- [Instructions to follow]
Extract the lines from the first line of the records below through the line containing "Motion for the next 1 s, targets", inclusive, and reproduce them exactly as written.

__________

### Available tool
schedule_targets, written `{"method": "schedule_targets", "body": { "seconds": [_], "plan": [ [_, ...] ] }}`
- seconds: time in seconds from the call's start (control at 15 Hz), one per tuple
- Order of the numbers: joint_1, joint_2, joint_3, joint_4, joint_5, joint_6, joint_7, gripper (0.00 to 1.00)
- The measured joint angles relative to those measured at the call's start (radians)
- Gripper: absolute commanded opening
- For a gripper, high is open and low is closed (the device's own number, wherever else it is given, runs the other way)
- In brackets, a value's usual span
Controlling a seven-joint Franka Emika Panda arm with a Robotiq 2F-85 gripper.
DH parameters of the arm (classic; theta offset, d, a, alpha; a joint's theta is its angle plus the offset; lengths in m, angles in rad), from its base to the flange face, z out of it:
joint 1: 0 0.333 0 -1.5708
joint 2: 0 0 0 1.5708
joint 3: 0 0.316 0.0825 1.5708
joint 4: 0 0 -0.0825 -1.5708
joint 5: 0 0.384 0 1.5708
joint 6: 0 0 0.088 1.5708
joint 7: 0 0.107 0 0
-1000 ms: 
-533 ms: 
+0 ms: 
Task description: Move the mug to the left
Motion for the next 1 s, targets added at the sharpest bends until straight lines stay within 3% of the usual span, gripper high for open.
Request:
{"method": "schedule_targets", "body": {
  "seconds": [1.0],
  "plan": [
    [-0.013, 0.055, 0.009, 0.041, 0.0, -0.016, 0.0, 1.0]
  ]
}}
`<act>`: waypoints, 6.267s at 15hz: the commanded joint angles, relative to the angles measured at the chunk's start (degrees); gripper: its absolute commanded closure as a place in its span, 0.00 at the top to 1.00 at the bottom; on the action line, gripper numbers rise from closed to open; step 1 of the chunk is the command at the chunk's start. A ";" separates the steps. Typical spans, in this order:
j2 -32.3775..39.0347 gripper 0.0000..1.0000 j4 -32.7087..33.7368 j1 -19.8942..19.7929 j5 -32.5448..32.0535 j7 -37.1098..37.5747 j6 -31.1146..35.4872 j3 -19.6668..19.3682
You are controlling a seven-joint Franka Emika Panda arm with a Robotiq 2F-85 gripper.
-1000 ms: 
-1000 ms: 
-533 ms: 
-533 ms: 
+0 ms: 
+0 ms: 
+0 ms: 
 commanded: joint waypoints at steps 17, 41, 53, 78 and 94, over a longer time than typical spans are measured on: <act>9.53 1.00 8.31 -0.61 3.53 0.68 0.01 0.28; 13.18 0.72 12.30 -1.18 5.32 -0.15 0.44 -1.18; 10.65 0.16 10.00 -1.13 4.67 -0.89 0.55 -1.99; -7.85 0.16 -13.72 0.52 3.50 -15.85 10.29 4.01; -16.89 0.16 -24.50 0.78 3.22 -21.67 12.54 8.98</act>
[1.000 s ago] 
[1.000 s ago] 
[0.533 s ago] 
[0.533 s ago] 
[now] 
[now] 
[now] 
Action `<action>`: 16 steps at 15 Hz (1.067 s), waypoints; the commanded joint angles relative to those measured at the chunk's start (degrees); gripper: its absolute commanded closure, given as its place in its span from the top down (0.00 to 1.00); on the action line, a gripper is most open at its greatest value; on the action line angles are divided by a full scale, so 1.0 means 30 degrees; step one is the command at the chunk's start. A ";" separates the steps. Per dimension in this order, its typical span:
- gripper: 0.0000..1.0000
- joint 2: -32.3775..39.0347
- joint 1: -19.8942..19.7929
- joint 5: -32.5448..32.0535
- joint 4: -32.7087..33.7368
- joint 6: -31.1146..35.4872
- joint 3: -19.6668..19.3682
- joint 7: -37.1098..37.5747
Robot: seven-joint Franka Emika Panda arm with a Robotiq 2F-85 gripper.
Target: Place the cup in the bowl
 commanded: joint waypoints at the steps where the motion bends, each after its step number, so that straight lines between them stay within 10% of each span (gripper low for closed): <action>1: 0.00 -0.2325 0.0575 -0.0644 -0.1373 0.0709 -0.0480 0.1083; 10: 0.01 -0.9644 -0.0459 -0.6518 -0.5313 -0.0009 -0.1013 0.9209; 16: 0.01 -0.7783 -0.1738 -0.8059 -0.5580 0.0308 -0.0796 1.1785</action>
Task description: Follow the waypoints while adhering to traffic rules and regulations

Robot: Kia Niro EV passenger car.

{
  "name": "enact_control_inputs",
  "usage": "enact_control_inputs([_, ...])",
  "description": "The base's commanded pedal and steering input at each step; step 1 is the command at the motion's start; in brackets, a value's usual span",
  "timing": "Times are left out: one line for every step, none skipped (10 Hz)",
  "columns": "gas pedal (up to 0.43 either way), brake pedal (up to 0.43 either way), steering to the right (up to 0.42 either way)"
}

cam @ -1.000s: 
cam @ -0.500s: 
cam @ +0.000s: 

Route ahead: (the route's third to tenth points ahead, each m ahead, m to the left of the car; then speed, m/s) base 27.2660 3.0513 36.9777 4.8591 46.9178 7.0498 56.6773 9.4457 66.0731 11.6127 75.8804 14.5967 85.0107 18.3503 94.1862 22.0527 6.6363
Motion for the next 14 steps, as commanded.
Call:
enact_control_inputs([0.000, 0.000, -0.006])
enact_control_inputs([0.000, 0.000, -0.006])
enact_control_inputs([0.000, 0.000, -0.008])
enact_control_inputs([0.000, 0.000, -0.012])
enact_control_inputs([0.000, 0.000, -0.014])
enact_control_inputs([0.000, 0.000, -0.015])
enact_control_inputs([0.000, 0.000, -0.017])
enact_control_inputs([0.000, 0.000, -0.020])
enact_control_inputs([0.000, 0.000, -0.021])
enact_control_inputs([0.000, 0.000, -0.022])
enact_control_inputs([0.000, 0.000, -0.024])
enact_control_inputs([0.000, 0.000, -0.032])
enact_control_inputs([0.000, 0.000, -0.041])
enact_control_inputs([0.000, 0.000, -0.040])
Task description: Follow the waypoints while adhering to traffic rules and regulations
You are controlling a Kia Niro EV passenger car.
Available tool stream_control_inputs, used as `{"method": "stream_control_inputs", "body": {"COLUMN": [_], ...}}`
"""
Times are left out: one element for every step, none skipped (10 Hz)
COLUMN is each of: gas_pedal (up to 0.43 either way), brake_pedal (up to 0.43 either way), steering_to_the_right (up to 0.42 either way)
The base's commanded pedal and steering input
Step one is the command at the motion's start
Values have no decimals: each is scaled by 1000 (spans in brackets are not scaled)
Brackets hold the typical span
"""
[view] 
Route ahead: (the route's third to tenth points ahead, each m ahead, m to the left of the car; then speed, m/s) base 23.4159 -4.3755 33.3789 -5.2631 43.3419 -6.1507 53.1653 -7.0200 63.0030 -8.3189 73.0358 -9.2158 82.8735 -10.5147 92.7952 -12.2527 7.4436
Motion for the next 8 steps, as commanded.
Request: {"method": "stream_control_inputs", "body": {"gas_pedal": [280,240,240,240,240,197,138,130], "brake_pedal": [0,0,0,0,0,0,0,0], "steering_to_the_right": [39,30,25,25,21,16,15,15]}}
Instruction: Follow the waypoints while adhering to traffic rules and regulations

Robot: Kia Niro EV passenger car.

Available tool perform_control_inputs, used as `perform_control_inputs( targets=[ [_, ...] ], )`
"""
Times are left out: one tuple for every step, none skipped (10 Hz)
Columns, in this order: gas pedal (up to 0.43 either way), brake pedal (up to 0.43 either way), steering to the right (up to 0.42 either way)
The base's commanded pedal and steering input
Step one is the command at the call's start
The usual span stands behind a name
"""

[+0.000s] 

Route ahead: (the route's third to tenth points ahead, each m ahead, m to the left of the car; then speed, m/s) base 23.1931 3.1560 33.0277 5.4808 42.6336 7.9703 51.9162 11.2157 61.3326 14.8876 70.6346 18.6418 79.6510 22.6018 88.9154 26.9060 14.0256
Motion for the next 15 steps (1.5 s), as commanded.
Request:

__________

- [Exercise answer]
### Available tool
schedule_targets, written `{"method": "schedule_targets", "body": { "seconds": [_], "plan": [ [_, ...] ] }}`
- seconds: time in seconds from the call's start (control at 15 Hz), one per tuple
- Order of the numbers: joint_1, joint_2, joint_3, joint_4, joint_5, joint_6, joint_7, gripper (0.00 to 1.00)
- The measured joint angles relative to those measured at the call's start (radians)
- Gripper: absolute commanded opening
- For a gripper, high is open and low is closed (the device's own number, wherever else it is given, runs the other way)
- In brackets, a value's usual span
Controlling a seven-joint Franka Emika Panda arm with a Robotiq 2F-85 gripper.
DH parameters of the arm (classic; theta offset, d, a, alpha; a joint's theta is its angle plus the offset; lengths in m, angles in rad), from its base to the flange face, z out of it:
joint 1: 0 0.333 0 -1.5708
joint 2: 0 0 0 1.5708
joint 3: 0 0.316 0.0825 1.5708
joint 4: 0 0 -0.0825 -1.5708
joint 5: 0 0.384 0 1.5708
joint 6: 0 0 0.088 1.5708
joint 7: 0 0.107 0 0
-1000 ms: 
-533 ms: 
+0 ms: 
Task description: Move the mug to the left
Motion for the next 1 s, targets added at the sharpest bends until straight lines stay within 3% of the usual span, gripper high for open.

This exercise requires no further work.